I am working with high coverage, paired-end sequencing reads of a bacterial genome with a DNA transposon hopping around inside the genome.
I've used BWA mem to align my reads to a reference genome made by concatenating the bacterial and transposon reference genomes into one reference. I now want to pull reads in which the transposon is inserting into itself. This self-insertion case would result in a read that is mapping to a random portion of the tranposon genome that suddenly maps to the beginning on the transposon genome, or vice versa.
From what I can tell, there isn't a flag that allows you to pull these reads specifically, as they are all mapping to the same reference. I'm quite new to bioinformatics though, so I wouldn't be surprised if there was something I was overlooking with the flags. I've also tried looking into CIGAR string portion of the sam file, but I haven't had any success looking there either.

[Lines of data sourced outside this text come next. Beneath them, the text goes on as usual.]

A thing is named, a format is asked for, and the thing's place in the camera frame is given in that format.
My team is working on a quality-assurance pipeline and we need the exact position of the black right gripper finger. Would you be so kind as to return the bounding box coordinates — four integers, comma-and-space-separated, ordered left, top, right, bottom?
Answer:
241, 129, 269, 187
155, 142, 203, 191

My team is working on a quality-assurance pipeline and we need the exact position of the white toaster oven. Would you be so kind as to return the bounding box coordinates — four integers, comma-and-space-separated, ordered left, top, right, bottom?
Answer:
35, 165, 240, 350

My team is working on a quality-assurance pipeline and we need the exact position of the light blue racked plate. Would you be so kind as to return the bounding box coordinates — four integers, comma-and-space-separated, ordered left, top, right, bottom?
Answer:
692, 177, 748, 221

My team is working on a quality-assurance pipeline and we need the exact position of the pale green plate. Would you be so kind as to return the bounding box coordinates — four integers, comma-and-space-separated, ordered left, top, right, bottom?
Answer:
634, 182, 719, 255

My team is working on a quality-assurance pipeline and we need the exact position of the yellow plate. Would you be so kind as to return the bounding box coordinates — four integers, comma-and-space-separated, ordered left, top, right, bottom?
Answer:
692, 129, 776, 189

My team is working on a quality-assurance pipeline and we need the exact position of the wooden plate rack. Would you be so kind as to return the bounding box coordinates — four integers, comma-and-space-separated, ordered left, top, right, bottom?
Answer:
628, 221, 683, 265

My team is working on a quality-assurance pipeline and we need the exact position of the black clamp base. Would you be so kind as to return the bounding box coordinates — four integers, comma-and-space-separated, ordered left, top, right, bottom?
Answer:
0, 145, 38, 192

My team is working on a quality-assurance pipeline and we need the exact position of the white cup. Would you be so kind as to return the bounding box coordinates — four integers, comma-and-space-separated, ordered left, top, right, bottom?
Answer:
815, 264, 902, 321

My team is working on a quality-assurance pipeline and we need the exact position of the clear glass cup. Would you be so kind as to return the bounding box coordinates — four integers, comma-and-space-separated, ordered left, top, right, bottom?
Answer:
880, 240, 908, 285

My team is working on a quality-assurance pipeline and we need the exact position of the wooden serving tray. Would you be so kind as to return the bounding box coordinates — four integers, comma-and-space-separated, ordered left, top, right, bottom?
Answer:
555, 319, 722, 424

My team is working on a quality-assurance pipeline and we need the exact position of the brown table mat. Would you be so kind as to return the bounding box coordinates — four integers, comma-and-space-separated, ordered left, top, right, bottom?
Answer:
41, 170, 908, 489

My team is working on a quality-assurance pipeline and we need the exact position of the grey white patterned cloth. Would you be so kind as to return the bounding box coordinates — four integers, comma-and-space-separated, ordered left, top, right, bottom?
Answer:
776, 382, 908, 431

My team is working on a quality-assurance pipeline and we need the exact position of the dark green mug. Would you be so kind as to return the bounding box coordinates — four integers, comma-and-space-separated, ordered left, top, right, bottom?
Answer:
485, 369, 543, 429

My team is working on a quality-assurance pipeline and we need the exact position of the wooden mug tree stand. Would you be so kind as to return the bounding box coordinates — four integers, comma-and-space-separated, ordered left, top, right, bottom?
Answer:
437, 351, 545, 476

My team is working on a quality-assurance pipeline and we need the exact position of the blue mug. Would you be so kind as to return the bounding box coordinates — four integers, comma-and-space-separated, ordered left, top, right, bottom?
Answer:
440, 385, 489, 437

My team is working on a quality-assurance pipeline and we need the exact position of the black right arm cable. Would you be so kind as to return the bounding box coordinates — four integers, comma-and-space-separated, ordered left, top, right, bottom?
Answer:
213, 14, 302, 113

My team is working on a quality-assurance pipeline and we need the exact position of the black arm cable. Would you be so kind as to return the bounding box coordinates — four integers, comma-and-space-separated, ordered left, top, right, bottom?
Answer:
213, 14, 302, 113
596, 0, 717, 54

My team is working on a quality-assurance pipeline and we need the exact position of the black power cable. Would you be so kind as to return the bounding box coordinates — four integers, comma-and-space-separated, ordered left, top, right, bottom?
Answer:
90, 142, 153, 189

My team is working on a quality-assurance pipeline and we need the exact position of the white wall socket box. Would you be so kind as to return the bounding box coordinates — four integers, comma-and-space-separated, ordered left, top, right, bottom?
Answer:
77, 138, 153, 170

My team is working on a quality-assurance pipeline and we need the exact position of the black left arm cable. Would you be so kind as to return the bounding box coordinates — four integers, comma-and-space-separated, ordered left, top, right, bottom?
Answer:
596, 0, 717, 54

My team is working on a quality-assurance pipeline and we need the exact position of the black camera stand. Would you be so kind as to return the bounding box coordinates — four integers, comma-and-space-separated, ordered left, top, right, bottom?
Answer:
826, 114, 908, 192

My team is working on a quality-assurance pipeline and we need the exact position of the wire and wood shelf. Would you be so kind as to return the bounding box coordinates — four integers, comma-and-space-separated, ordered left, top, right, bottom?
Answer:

Any suggestions would be greatly appreciated. Thanks!
Just a comment: for transposon self-insertion, couldn't you align to the transposon reference by itself, and then pull out reads that map discordantly? (i.e. those without the expected strand orientation and insert size?) DNA fragments from your experiment that cross self-insertion sites would have discordant properties when mapped back to a single transposon reference - wouldn't they?
I was just mapping to both genomes because I have other data I'm extracting from the reads. I can try mapping to just the transposon though and look for those discordant reads. Thanks for the suggestion.
a naive method: i would extract the clipped sections and the insertions from the reads mapping the transposon ref and see if those sub-sequences does not align with the bacteria ref but do align with the transposon ref.
(I think that will not be easy for a beginner)
I want to give this a try, but am not sure how to extract the clipped sections of the reads. Do you know of any material I can reference to accomplish that? Thank you for the response.